America’s auto industry is facing many changes, and many challenges. Economic swings, pandemic shutdowns, computer chip shortages, escalating regulations, plus a forced shift to battery electric vehicles, all are keeping managers (and employees) up at night. Three voices here express other thoughts.

“I believe the industry is focused way too much on the curiosity around the machine driving itself,” Ford CEO Jim Farley said to “Financial Times.”

“We’ve not spent enough time asking about the customer-facing aspects.”

Sheryl Connelly, chief futurist at Ford, recently expressed, “We know that our relationships with automobiles have become more personal and intimate because now they seem to be a place to escape, a place of safety, a place where you can control the environment.”

Tim Hovik, Ford’s National Dealer Council Chairman, opined to “Automotive News” that he’d like to turn the industry’s attention in 2021 to affordability, noting that the rising costs of vehicles has far outpaced the increase in average household income.

Sound like any discussions in your household, about your next new vehicle? It’s good to hear that the folks at Ford are cognizant of what is happening on the ground, the real reality.


Which brings up the reality of Ford’s Lincoln brand, and this week’s compact luxury class Corsair—one of the brand’s four SUV’s. Lincoln no longer has any sedans in its lineup, and, despite the apparent shift by parent brand Ford, there is a slow roll-out of EV’s as Lincoln will do plug-in hybrid’s first, like Toyota and Lexus. Real world strategy, again.

The compact premium crossover segment is hot; one of the reasons that consumers aren’t buying four-door cars anymore. The Corsair is fighting for marketshare against such stalwarts as the Audi Q5 and BMW X3, plus the Infiniti QX50, Acura RDX, Cadillac XT4, Volvo XC60, and Lexus NX.

The Corsair comes to this battle with more than knives; it has a smooth-riding chassis that will appeal to more than traditional Lincoln owners; it offers three distinct powertrains (two turbocharged, and one a hybrid); plus the Corsair has a stylish exterior backed by an equally pleasurable interior layout. The Corsair is a decidedly nice improvement over the MKC, its predecessor.

Based on the Ford Escape design, the Corsair also offers expandable rear cargo space (although the racy roofline sacrifices space for tall cargos) as well as a quiet cabin. Power delivery from our top 2.3-liter turbo-motor (280-hp) is earnest and quick, with the 8-speed automatic performing yeoman duty that eclipses pervious designs. A 250-hp 2.0-liter turbo is standard for front or all-wheel drive base models, while a 2.5-liter non-turbo four is married to an electric motor and battery in the hybrid edition. EPA estimates for the two gas engines are 21/28/24-mpg; we coaxed 26-mpg from the mid-level, AWD Reserve.

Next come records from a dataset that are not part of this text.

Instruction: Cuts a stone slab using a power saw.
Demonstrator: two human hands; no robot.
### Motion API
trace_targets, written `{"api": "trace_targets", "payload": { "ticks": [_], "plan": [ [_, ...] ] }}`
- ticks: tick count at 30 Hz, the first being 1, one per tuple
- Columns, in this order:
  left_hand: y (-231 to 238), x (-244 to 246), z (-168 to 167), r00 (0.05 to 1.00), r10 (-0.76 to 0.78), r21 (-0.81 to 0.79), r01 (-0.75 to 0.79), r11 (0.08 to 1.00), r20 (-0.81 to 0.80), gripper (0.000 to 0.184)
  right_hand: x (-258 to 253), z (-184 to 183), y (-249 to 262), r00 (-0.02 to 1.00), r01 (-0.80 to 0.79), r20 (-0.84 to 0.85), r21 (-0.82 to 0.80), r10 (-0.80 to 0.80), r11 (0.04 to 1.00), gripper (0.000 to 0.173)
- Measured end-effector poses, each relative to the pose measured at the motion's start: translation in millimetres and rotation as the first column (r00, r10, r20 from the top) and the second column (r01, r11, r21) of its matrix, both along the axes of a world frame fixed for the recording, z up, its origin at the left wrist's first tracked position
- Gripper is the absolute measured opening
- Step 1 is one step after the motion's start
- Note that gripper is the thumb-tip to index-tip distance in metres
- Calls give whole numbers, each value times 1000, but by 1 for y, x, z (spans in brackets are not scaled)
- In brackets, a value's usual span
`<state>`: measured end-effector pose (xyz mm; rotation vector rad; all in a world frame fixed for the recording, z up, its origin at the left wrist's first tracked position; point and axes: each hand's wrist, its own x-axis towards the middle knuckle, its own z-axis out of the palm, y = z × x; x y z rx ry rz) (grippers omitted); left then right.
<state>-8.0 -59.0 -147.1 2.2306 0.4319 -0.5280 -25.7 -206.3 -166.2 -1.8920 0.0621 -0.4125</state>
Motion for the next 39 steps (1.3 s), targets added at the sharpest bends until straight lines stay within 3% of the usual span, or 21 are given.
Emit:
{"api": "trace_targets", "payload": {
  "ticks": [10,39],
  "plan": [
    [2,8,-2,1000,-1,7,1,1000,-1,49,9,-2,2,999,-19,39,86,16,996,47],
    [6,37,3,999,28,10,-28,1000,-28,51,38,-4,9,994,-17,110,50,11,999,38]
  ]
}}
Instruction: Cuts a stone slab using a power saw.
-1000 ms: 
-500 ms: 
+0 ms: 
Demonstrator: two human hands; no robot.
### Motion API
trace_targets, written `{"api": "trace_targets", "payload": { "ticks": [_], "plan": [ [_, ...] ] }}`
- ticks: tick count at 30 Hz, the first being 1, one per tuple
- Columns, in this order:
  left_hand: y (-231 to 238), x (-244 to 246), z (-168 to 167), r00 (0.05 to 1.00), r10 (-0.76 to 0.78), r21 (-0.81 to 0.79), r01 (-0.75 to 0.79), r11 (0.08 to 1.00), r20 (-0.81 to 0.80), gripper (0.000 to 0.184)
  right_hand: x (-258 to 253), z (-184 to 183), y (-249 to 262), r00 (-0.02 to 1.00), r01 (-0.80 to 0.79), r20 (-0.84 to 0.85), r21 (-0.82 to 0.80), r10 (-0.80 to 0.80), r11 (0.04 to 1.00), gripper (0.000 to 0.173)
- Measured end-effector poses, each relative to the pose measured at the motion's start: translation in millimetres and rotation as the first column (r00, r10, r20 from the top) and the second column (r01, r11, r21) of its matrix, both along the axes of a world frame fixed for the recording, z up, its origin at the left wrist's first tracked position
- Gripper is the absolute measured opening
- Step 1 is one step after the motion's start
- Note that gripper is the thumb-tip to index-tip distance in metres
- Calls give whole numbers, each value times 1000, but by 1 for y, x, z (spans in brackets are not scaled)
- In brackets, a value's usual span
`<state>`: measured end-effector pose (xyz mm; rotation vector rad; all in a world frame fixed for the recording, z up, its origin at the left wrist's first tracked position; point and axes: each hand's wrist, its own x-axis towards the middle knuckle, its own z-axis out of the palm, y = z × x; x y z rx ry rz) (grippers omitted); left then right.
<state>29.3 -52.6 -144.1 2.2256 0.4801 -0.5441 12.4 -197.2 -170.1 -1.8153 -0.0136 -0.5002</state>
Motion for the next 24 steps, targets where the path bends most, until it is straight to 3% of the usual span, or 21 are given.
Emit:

Premium buyers expect power sunroofs, LED lites all around, multi-way heated and cooled power seating (separate thigh controls here) as well as stellar arrays of electronic driving systems—check. Remote start, 360-degree camera, 14-speaker Revel audio system, 4G Modem with Wi-Fi capability and Sync/3 voice activated navigation, plus 12.3-inch instrument display and 8-inch center display—all included. Power liftgates, a sliding and reclining split-folding second row bench seat, as well as security approach exterior lighting can’t be overlooked.

Base pricing starts at $37,100 including destination fee. Reserve trim ups the ante to $46,085 with AWD. Ladle on some option packages with more technology, upgraded leather seating, Sport Package (wheels, tires, trim) plus adaptive suspension, and the retail cascades past $57,000. The Corsair is assembled in Louisville, Kentucky.


New for 2021, besides the plug-in hybrid version, is a Beyond Blue package—with turquoise leather on the dash, doors, and seats, plus Monochromatic trim, with 20-inch black wheels, and specific body-colored trim.

While interior controls are intuitive to use, the piano-key layout on the dash for the automatic transmission takes some getting used to, and the voice-activated push-button on the steering wheel rim is right where your left hand will be when utilizing the 10/2-o’clock positions. Too many errant requests for voice control interception.

The Ford Motor Company sold Volvo in 2010, just months after shutting down its former Mercury Division. Since then, Lincoln has received billions in development investment in an attempt to restore the premium brand’s former luster, and sales levels. Pre-Covid, Lincoln was on a rebound path, enjoying increasing sales. But 2020 took a huge toll on the premium car segment, with every brand suffering huge losses last year—except one. Volvo had an up year, beating expectations as well as Lincoln for the first time—ever. The Corsair was the only bright spot for Lincoln, beating the previous sales volume of the MKC and the only model to have overall sales gains.

Lincoln will be counting on the Corsair to perform that feat again this year.